All of lore.kernel.org
 help / color / mirror / Atom feed
* [Cocci] parsing of C code
@ 2017-08-22 21:15 Julia Lawall
  2017-08-22 21:39 ` Derek M Jones
  2017-08-24  9:50 ` SF Markus Elfring
  0 siblings, 2 replies; 17+ messages in thread
From: Julia Lawall @ 2017-08-22 21:15 UTC (permalink / raw)
  To: cocci

Hello,

I have tried to improve the parsing of C code recently.  The main changes,
currently available on github, are as follows:

1.  More aggressive inclusion of header files, combined with caching of
header files.  Now if there is only one occurrence of a header file with a
given name in the provided include paths, it will take that one, even if
there is no obvious connection between the location of the .c file and the
location of the header file.  This compensates for the lact of parsing of
Makefiles to extract -I options.  More header files will likely now be
included, particularly with options like --all-includes or
--recursive-includes.  But caching of previously parsed header files has
been reinstated, which improves performance.  This had been removed
because it wasn't doing nested includes, even if the --recursive-includes
option was provided, but that issue has been addressed.

2. If there is a parse error within the arguments of a function call, the
arguments are ignored, but not the entire enclosing functions definition,
as was done previously.  For the Linux kernel, this seemed to allow
thousands of extra lines of code to be parsed and matched by Coccinelle.

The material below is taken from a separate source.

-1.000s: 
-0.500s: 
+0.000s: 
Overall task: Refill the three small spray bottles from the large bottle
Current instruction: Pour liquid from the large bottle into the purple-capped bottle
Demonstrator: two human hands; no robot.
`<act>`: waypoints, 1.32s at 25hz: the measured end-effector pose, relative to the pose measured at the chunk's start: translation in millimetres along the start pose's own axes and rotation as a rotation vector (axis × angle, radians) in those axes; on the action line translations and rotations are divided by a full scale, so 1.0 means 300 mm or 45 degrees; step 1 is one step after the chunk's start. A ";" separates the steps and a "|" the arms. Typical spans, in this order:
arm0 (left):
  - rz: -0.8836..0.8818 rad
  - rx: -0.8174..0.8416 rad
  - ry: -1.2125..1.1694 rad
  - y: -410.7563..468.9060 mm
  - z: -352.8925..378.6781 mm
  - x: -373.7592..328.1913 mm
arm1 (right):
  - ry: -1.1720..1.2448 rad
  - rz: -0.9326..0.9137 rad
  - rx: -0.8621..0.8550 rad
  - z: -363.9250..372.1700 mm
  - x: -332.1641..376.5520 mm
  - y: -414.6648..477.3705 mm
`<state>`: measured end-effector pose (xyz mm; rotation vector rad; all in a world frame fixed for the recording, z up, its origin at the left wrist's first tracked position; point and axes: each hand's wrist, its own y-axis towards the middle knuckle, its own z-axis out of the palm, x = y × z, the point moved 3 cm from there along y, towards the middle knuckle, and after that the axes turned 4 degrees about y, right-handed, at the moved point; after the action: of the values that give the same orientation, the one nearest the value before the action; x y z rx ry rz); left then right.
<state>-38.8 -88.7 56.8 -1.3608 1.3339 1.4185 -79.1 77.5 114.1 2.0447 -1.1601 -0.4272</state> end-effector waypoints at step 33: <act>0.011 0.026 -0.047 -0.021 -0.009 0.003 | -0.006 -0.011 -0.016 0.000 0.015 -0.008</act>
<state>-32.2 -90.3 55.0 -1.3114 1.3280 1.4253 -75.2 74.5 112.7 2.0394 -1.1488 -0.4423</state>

I have only tested this on the Linux kernel.  If you are using some other
software, you can run the following semantic patch on your software using
your current and the new versions of Coccinelle:

@r@
identifier f;
position p;
@@

f at p(...) { ... }

@script:ocaml@
f << r.f;
p << r.p;
@@

Printf.printf "%s:%d: %s\n" (List.hd p).file (List.hd p).line f;
flush stdout

If some functions are missing in the output when using the new version, as
compared to the output when using the old version, and if these functions
are things you might want to process in some way, thenlet me know about
the problem.

thanks,
julia

^ permalink raw reply	[flat|nested] 17+ messages in thread

* [Cocci] parsing of C code
  2017-08-22 21:15 [Cocci] parsing of C code Julia Lawall
@ 2017-08-22 21:39 ` Derek M Jones
  2017-08-23  6:43   ` Julia Lawall
  2017-08-23  9:09   ` Julia Lawall
  2017-08-24  9:50 ` SF Markus Elfring
  1 sibling, 2 replies; 17+ messages in thread
From: Derek M Jones @ 2017-08-22 21:39 UTC (permalink / raw)
  To: cocci

Julia,

> 1.  More aggressive inclusion of header files, combined with caching of
> header files.  Now if there is only one occurrence of a header file with a

Caching can be dangerous because macros may be defined differently
for different includes of the same header.  An option to switch off
caching could come in handy.

> given name in the provided include paths, it will take that one, even if
> there is no obvious connection between the location of the .c file and the
> location of the header file.  This compensates for the lact of parsing of
> Makefiles to extract -I options.  More header files will likely now be

There is no need to parse Makefiles.  Simply create a script, say coc99,
and configure it as the compiler that make uses.  coc99 parses its
arguments to extract whatever information cocci needs and passes
everything to the 'real' C compiler as-is.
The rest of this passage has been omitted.